Recent secondary contacts, background selection and variable recombination rates shape genomic diversity in the model species Anolis carolinensis

Gaining a better understanding on how selection and neutral processes affect genomic diversity is essential to gain better insights into the mechanisms driving adaptation and speciation. However, the evolutionary processes affecting variation at a genomic scale have not been investigated in most vertebrate lineages. Previous studies have been limited to a small number of model species, mostly mammals, and no studies have investigated genomic variation in non-avian reptiles. Here we present the first population genomics survey using whole genome re-sequencing in the green anole (Anolis carolinensis). This species has emerged as a model for the study of genomic evolution in squamates. We quantified how demography, recombination and selection have led to the current genetic diversity of the green anole by using whole-genome resequencing of five genetic clusters covering the entire species range. The differentiation of green anole's populations is consistent with a northward expansion from South Florida followed by genetic isolation and subsequent gene flow among adjacent genetic clusters. Dispersal out-of-Florida was accompanied by a drastic population bottleneck followed by a rapid population expansion.
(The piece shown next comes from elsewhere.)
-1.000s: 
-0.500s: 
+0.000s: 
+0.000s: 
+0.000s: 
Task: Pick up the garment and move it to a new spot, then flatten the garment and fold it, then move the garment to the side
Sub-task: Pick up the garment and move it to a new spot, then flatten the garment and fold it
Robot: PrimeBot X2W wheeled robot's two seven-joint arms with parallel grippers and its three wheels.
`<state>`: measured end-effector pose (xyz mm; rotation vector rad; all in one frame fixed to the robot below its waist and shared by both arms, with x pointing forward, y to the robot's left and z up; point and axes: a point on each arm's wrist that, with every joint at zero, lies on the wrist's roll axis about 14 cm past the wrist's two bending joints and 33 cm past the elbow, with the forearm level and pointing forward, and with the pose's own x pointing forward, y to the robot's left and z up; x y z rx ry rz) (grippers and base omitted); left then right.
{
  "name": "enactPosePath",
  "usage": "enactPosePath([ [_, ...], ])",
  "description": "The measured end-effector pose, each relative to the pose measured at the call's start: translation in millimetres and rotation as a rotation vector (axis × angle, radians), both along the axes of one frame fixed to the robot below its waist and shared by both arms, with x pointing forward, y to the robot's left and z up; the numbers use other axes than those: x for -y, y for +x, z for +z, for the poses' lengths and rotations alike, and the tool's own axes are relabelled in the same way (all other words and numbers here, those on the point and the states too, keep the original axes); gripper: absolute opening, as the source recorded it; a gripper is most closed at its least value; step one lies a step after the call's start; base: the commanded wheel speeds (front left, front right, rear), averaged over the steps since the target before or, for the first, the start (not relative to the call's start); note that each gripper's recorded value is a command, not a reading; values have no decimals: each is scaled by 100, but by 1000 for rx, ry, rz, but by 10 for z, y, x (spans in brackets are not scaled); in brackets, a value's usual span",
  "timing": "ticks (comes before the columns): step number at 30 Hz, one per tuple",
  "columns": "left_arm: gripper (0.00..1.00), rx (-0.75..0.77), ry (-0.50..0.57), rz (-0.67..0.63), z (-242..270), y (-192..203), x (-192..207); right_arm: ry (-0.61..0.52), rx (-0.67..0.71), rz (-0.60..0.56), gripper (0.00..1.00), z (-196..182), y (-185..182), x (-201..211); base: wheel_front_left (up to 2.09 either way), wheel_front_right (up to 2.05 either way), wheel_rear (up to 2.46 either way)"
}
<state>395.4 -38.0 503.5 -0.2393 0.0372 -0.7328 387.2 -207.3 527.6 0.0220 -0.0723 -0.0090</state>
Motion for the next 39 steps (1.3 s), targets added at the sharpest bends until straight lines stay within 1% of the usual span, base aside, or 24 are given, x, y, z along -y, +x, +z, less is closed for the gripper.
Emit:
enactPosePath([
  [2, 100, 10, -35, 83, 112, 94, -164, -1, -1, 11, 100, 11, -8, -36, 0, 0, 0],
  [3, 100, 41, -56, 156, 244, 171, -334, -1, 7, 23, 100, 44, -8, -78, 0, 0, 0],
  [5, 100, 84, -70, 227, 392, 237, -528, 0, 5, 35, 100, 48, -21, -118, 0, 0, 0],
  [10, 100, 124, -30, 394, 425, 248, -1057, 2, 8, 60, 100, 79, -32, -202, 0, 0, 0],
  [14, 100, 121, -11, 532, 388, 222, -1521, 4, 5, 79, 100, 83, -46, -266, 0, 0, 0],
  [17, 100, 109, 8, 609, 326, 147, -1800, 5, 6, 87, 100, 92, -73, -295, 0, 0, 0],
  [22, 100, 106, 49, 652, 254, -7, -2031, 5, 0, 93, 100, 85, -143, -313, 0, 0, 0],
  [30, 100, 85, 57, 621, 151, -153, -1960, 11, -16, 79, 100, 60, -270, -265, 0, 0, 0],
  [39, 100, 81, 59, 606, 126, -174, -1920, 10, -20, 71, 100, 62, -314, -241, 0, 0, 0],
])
This event was accompanied by male-biased dispersal and/or selective sweeps on the X chromosome. We show that the combined effect of background selection and recombination rates is the main contributor to the genomic landscape of differentiation in the anole genome. We further demonstrate that recombination rates are positively correlated with GC content at third codon position (GC3) and confirm the importance of biased gene conversion in shaping genome-wide patterns of diversity in reptiles.